- WHAT IS REQUIRED
With the pictures set aside, reproduce each entry precisely as it reads.

- MATERIAL FOR THIS EXERCISE
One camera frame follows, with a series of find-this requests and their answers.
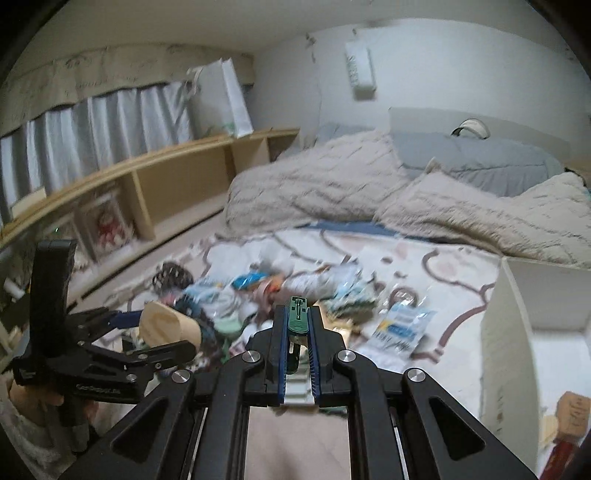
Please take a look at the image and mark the oval wooden board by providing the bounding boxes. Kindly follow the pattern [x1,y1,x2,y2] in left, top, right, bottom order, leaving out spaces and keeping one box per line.
[538,412,563,457]
[139,300,202,354]

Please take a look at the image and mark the white and black headphones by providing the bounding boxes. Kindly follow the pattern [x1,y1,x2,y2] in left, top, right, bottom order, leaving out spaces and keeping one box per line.
[451,118,491,140]

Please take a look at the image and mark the carved wooden block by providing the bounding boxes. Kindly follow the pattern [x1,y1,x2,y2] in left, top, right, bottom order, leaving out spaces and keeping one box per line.
[555,391,591,440]

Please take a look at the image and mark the beige valance with drawings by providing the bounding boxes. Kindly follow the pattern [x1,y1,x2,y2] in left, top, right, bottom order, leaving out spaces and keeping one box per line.
[0,43,256,136]

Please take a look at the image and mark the beige fuzzy blanket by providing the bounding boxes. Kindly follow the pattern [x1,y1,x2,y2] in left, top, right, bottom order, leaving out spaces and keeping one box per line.
[225,130,591,269]

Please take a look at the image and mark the red box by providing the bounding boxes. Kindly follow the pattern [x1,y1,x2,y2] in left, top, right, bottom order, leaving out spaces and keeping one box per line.
[544,438,583,480]

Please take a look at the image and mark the white tote bag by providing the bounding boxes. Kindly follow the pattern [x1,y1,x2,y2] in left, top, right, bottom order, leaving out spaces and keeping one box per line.
[186,57,254,138]

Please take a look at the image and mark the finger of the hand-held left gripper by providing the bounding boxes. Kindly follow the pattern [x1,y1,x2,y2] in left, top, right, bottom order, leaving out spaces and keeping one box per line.
[68,308,145,343]
[87,339,198,371]

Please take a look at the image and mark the wooden wall shelf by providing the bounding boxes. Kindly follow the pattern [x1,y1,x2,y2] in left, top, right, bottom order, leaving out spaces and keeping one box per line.
[0,128,302,325]

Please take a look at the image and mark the blue snack packet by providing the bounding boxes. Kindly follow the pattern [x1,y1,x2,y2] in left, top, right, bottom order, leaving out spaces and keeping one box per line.
[230,274,265,292]

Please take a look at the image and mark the green foil packet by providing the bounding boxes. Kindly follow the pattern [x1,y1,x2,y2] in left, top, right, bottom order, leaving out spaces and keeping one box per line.
[322,281,376,320]

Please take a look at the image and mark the doll in clear box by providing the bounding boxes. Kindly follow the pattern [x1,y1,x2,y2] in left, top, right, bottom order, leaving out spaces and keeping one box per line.
[75,191,140,262]

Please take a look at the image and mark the person's left hand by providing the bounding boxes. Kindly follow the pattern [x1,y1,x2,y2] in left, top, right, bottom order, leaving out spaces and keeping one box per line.
[8,382,101,417]

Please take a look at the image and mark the brown hair claw clip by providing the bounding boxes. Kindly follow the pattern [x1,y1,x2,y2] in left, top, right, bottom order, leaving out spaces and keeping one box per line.
[152,262,193,292]

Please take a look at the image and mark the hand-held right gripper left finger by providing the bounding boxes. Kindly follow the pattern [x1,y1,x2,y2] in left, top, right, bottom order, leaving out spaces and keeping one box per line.
[76,304,287,480]

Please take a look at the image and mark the green round compact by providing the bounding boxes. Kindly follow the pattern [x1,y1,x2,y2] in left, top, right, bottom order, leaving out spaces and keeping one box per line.
[213,320,244,339]

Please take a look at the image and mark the white lace roll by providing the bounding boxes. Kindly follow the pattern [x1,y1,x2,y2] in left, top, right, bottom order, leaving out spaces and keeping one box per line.
[285,269,343,299]

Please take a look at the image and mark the blue and yellow sachet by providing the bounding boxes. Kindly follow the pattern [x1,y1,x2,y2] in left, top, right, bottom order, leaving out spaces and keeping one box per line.
[368,306,438,357]

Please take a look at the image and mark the white cardboard box container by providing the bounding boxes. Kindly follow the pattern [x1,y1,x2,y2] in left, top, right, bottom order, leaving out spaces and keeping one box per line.
[479,256,591,464]

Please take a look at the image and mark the person's left forearm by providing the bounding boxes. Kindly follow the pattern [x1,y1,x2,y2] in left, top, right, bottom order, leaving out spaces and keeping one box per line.
[0,396,75,464]

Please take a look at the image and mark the grey pillow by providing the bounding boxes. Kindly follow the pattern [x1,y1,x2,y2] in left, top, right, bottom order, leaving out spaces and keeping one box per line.
[313,122,565,198]

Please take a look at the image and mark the multicolour crochet piece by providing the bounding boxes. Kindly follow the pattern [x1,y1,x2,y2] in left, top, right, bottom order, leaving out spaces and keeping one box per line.
[174,294,223,357]

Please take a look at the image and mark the green clothespin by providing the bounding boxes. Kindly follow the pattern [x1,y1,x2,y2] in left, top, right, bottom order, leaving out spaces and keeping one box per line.
[285,296,311,376]

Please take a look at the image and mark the grey curtain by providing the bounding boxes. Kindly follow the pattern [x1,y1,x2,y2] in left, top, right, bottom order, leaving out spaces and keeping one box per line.
[0,80,195,223]

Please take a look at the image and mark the white headboard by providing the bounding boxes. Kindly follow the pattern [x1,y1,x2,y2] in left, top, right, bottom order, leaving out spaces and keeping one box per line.
[389,106,574,172]

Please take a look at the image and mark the cartoon printed bed sheet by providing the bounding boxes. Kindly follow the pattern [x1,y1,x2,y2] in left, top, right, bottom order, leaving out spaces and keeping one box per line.
[105,220,505,480]

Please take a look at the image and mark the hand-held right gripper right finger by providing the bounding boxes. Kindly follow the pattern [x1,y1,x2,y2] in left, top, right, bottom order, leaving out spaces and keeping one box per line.
[307,305,539,480]

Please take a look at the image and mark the small brown tape roll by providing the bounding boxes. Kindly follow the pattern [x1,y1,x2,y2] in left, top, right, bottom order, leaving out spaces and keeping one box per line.
[389,285,417,306]

- THE COMPLETED TASK
One camera frame follows, with a series of find-this requests and their answers.
Please take a look at the image and mark the oval wooden board by providing the bounding boxes. Kindly follow the pattern [x1,y1,x2,y2] in left, top, right, bottom order, leaving out spaces and keeping one box per line.
[538,412,563,457]
[139,300,202,354]

Please take a look at the image and mark the white and black headphones by providing the bounding boxes. Kindly follow the pattern [x1,y1,x2,y2] in left, top, right, bottom order, leaving out spaces and keeping one box per line.
[451,118,491,140]

Please take a look at the image and mark the carved wooden block by providing the bounding boxes. Kindly follow the pattern [x1,y1,x2,y2] in left, top, right, bottom order, leaving out spaces and keeping one box per line.
[555,391,591,440]

Please take a look at the image and mark the beige valance with drawings by providing the bounding boxes. Kindly follow the pattern [x1,y1,x2,y2] in left, top, right, bottom order, leaving out spaces and keeping one box per line.
[0,43,256,136]

Please take a look at the image and mark the beige fuzzy blanket by providing the bounding boxes. Kindly follow the pattern [x1,y1,x2,y2] in left, top, right, bottom order, leaving out spaces and keeping one box per line.
[225,130,591,269]

Please take a look at the image and mark the red box by providing the bounding boxes. Kindly follow the pattern [x1,y1,x2,y2] in left, top, right, bottom order, leaving out spaces and keeping one box per line.
[544,438,583,480]

Please take a look at the image and mark the white tote bag by providing the bounding boxes. Kindly follow the pattern [x1,y1,x2,y2] in left, top, right, bottom order, leaving out spaces and keeping one box per line.
[186,57,254,138]

Please take a look at the image and mark the finger of the hand-held left gripper by providing the bounding boxes. Kindly follow the pattern [x1,y1,x2,y2] in left, top, right, bottom order, leaving out spaces and keeping one box per line.
[68,308,145,343]
[87,339,198,371]

Please take a look at the image and mark the wooden wall shelf by providing the bounding boxes. Kindly follow the pattern [x1,y1,x2,y2] in left, top, right, bottom order, leaving out spaces and keeping one box per line.
[0,128,302,325]

Please take a look at the image and mark the blue snack packet by providing the bounding boxes. Kindly follow the pattern [x1,y1,x2,y2] in left, top, right, bottom order, leaving out spaces and keeping one box per line.
[230,274,265,292]

Please take a look at the image and mark the green foil packet by providing the bounding boxes. Kindly follow the pattern [x1,y1,x2,y2] in left, top, right, bottom order, leaving out spaces and keeping one box per line.
[322,281,376,320]

Please take a look at the image and mark the doll in clear box by providing the bounding boxes. Kindly follow the pattern [x1,y1,x2,y2] in left, top, right, bottom order, leaving out spaces and keeping one box per line.
[75,191,140,262]

Please take a look at the image and mark the person's left hand by providing the bounding boxes. Kindly follow the pattern [x1,y1,x2,y2] in left, top, right, bottom order, leaving out spaces and keeping one box per line.
[8,382,101,417]

Please take a look at the image and mark the brown hair claw clip by providing the bounding boxes. Kindly follow the pattern [x1,y1,x2,y2] in left, top, right, bottom order, leaving out spaces and keeping one box per line.
[152,262,193,292]

Please take a look at the image and mark the hand-held right gripper left finger by providing the bounding boxes. Kindly follow the pattern [x1,y1,x2,y2] in left, top, right, bottom order, leaving out spaces and keeping one box per line.
[76,304,287,480]

Please take a look at the image and mark the green round compact by providing the bounding boxes. Kindly follow the pattern [x1,y1,x2,y2] in left, top, right, bottom order, leaving out spaces and keeping one box per line.
[213,320,244,339]

Please take a look at the image and mark the white lace roll by providing the bounding boxes. Kindly follow the pattern [x1,y1,x2,y2] in left, top, right, bottom order, leaving out spaces and keeping one box per line.
[285,269,343,299]

Please take a look at the image and mark the blue and yellow sachet by providing the bounding boxes. Kindly follow the pattern [x1,y1,x2,y2] in left, top, right, bottom order, leaving out spaces and keeping one box per line.
[368,306,438,357]

Please take a look at the image and mark the white cardboard box container by providing the bounding boxes. Kindly follow the pattern [x1,y1,x2,y2] in left, top, right, bottom order, leaving out spaces and keeping one box per line.
[479,256,591,464]

Please take a look at the image and mark the person's left forearm by providing the bounding boxes. Kindly follow the pattern [x1,y1,x2,y2] in left, top, right, bottom order, leaving out spaces and keeping one box per line.
[0,396,75,464]

Please take a look at the image and mark the grey pillow by providing the bounding boxes. Kindly follow the pattern [x1,y1,x2,y2] in left, top, right, bottom order, leaving out spaces and keeping one box per line.
[313,122,565,198]

Please take a look at the image and mark the multicolour crochet piece by providing the bounding boxes. Kindly follow the pattern [x1,y1,x2,y2] in left, top, right, bottom order, leaving out spaces and keeping one box per line.
[174,294,223,357]

Please take a look at the image and mark the green clothespin by providing the bounding boxes. Kindly follow the pattern [x1,y1,x2,y2] in left, top, right, bottom order, leaving out spaces and keeping one box per line.
[285,296,311,376]

Please take a look at the image and mark the grey curtain by providing the bounding boxes. Kindly follow the pattern [x1,y1,x2,y2] in left, top, right, bottom order, leaving out spaces and keeping one box per line.
[0,80,195,223]

Please take a look at the image and mark the white headboard by providing the bounding boxes. Kindly follow the pattern [x1,y1,x2,y2] in left, top, right, bottom order, leaving out spaces and keeping one box per line.
[389,106,574,172]

Please take a look at the image and mark the cartoon printed bed sheet by providing the bounding boxes. Kindly follow the pattern [x1,y1,x2,y2] in left, top, right, bottom order, leaving out spaces and keeping one box per line.
[105,220,505,480]

Please take a look at the image and mark the hand-held right gripper right finger by providing the bounding boxes. Kindly follow the pattern [x1,y1,x2,y2] in left, top, right, bottom order, leaving out spaces and keeping one box per line.
[307,305,539,480]

Please take a look at the image and mark the small brown tape roll by providing the bounding boxes. Kindly follow the pattern [x1,y1,x2,y2] in left, top, right, bottom order, leaving out spaces and keeping one box per line.
[389,285,417,306]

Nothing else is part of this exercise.